Good afternoon everyone and thank you for participating in today’s conference call to discuss Clever’s financial results for the First Quarter ended March 31, 2021. Joining us today are Clever’s CEO, Kyle Detwiler; and the Company’s CFO, Hank Hague.
Before I introduce Kyle, I remind you that during today’s call, including the question-and-answer session statements that are not historical facts including any projections or guidance, statements regarding future events or future financial performance or statements of intent or belief are forward-looking statements and are covered by the Safe Harbor disclaimers contained in today’s press release and the Company’s public filings with the SEC.
Actual outcomes and results may differ materially from what is expressed in or implied by these forward-looking statements. Specifically, please refer to the company's Form 10-Q for the quarter ended March 31 2021, which was filed prior to this call, as well as other made by Clever Leaves with the SEC, from time to time.
These filings identify factors that could cause results to differ materially from those forward-looking statements. Please also note that during this call management will be disclosing adjusted EBITDA. This is a non-GAAP financial measure as defined by SEC Regulation G.
A reconciliation of this non-GAAP financial measure to the most directly comparable GAAP measure and a statement disclosing the reasons why company management believes that adjusted EBITDA provides useful information to investors regarding the company's financial condition and results of operations are included in today's press release that is posted on the company's website.
With that, I will turn the call over to Kyle.
Kyle?.
Thank you, Cody. And good afternoon, everyone. During the first quarter, we made continued progress towards our long-term objective of becoming a leading low-cost provider of pharmaceutical grade cannabis to medicinal and wellness markets worldwide. We saw strong year-over-year revenue growth, despite difficulties resulting from COVID-19.
And we continued to drive improvements across our operating cost structure and through adjusted EBITDA. On an operational level, we established additional partnerships with key operators around the world, further advancing our global growth strategy.
I am proud of how we are positioning our business within an evolving regulatory landscape and challenging macroeconomic environment. We are pleased to have achieved numerous key milestones during the quarter across our international markets.
In Portugal, we began construction efforts on our cultivation expansion, as well as our new post-harvest facility, while strong execution and project management has helped navigate challenging weather conditions.
We continue to contend with COVID-19 restrictions, which most recently, at the end of April, culminated in a local travel quarantine in the region around our cultivation facility, disrupting the flow of essential products, such as food and construction materials, as well as the usual work processes for our employees and laborers commuting to the construction site.

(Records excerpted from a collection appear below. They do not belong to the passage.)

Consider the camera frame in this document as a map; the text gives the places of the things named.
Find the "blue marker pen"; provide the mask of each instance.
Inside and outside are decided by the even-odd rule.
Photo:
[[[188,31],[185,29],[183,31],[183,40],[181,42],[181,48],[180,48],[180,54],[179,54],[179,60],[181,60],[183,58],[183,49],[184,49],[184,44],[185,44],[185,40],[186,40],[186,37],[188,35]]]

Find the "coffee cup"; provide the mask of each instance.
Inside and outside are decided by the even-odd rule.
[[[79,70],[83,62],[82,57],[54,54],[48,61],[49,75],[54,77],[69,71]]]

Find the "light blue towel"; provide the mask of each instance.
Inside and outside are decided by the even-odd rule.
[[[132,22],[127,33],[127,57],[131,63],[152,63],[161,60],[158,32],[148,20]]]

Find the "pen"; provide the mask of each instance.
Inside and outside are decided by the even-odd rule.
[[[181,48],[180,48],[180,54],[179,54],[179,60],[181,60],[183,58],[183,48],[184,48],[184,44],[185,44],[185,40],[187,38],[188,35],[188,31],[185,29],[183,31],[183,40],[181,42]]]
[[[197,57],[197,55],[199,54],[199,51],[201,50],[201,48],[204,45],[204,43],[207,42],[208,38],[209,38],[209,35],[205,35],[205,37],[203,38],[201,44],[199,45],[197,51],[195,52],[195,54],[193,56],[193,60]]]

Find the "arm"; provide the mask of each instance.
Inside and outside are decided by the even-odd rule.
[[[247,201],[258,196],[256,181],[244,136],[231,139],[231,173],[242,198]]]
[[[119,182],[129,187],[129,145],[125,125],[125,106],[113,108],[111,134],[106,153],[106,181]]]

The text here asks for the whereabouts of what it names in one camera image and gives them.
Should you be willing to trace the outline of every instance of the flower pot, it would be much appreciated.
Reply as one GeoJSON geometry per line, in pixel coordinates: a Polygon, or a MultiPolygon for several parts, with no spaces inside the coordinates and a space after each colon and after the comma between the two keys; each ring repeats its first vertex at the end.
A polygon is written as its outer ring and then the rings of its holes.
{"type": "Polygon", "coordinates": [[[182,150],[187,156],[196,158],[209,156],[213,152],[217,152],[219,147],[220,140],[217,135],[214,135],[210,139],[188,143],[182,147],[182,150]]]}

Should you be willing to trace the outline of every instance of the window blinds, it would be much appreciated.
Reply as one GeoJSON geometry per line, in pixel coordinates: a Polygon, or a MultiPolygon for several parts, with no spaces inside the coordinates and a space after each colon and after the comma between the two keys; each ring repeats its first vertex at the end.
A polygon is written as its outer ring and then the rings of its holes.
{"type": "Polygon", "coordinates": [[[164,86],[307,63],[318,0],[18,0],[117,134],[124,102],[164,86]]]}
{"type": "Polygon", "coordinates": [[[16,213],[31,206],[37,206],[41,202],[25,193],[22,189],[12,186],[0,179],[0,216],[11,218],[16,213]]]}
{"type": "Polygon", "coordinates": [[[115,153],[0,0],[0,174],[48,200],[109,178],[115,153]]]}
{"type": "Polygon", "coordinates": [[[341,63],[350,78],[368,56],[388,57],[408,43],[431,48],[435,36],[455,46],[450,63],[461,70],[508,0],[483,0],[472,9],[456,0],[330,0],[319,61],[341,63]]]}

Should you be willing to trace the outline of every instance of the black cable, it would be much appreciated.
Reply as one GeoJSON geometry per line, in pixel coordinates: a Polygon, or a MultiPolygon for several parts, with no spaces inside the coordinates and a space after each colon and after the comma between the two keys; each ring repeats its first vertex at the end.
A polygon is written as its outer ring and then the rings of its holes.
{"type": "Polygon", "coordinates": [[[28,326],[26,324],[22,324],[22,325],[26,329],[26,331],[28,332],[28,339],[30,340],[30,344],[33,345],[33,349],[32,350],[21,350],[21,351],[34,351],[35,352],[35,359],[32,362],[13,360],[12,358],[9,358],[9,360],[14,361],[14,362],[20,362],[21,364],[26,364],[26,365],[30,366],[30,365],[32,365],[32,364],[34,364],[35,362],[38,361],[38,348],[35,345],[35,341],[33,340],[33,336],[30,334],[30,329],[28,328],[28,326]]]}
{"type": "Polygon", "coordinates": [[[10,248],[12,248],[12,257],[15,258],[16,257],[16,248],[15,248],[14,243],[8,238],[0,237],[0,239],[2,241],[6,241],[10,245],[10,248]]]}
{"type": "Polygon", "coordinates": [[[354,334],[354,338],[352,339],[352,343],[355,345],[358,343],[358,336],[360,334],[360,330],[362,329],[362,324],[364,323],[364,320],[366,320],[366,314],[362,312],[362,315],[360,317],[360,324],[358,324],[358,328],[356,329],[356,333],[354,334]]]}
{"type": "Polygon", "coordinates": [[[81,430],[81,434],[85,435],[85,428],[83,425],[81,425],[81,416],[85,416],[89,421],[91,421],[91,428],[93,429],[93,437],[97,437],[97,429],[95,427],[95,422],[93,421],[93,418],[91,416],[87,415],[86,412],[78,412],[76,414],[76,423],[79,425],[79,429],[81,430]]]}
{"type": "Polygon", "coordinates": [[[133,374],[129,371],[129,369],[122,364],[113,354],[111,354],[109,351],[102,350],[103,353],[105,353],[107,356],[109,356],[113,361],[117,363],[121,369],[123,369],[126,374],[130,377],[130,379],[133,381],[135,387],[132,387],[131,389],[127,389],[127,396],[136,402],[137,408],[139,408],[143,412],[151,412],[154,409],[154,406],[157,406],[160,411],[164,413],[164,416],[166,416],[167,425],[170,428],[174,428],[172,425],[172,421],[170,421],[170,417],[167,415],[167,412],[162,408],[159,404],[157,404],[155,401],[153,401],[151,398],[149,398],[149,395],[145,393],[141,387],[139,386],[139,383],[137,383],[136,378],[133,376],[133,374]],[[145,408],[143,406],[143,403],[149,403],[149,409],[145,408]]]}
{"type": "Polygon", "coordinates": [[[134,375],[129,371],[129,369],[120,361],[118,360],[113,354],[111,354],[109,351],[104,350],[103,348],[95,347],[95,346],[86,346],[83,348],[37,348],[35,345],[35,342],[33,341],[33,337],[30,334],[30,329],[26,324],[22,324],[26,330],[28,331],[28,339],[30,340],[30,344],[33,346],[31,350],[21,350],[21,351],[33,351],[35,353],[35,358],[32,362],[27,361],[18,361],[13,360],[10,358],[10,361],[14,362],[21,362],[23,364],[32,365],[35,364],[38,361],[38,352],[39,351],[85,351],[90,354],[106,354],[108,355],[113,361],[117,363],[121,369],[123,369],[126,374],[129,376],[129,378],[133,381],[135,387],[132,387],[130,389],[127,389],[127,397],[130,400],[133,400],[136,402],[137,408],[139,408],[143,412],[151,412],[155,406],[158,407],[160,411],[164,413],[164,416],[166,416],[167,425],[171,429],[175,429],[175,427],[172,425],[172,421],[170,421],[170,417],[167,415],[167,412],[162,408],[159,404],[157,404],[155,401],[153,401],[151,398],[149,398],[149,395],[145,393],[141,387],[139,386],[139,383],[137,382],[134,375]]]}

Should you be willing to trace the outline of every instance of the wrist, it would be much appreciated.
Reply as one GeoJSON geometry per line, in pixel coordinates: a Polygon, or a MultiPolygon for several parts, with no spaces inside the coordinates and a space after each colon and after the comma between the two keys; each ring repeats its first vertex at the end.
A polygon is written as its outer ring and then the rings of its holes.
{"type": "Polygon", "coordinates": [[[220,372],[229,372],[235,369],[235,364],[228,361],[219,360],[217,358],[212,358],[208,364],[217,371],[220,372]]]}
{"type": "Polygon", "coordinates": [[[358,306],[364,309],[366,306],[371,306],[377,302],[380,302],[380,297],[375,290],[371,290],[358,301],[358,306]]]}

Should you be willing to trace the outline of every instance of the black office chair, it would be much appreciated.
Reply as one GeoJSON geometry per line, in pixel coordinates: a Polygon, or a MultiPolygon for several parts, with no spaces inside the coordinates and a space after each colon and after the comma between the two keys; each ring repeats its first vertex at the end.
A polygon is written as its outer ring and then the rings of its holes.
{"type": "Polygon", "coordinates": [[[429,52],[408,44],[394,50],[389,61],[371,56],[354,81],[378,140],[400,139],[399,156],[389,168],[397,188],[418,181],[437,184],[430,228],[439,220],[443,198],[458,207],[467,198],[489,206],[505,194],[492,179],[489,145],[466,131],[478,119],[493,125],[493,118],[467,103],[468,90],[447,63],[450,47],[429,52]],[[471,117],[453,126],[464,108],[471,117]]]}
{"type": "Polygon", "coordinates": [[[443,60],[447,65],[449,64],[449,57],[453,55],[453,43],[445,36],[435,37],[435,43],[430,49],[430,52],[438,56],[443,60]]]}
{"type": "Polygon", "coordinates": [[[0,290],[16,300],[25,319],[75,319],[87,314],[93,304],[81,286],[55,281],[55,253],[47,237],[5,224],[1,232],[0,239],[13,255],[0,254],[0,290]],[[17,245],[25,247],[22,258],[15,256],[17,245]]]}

Despite these obstacles, we became GACP certified across our operations in Portugal, allowing us to continue ramping our production, strengthening our value proposition to clients, while increasing quality standards as required in certain countries, such as Israel.
These developments helped us officially generate our first revenues out of Portugal in April, an important milestone for us, which took two years to achieve.
While Portugal revenue contributions remain small, and the initial increase production costs placed some pressure on our margins, we expect these operations to become a significant contributor to our business over time.
We were also pleased to complete our first project financing in the region, raising €1 million at a modest cost of capital of LIBOR plus 3%. In Colombia, we have received our annual cultivation quota from the Colombian Technical Quotas Group, further augmenting the sizable extraction quota we received from the group earlier in Q1.
As a reminder, this extraction quota allows us to process up to approximately 59,000 kilograms of cannabis into dried flower derivatives.
And this allocation represents approximately 50% of Columbia’s total quota and approximately 18% of the world’s legal medical cannabis production quota as issued in early 2021 by the International Narcotics Control Board.
In addition to our extraction quotas, we also received our cultivation quotas in April for approximately 44,000 kilograms of psychoactive flower. With the added benefit of these achievements in our two primary production sites, I'd like to remind everyone that we have an established foundation for growth.
We are cultivating out of a 1.8 million square feet of GACP and EuGMP certified greenhouse operation in Columbia with our Colombian extraction operations also EuGMP certified. And we are also actively scaling our 110,000 square foot Portugal operation by another approximately 150,000 square feet.
Expanding our capacity and obtaining critical quality certificates within two of the world's most favorable growing climates, strengthened our competitive advantage and puts the capital intensity of our business behind us.
As regulatory tailwinds persist in our core markets, we believe we have a strong framework from which to continue supplying medical markets around the world and preparing for the further opening of new markets.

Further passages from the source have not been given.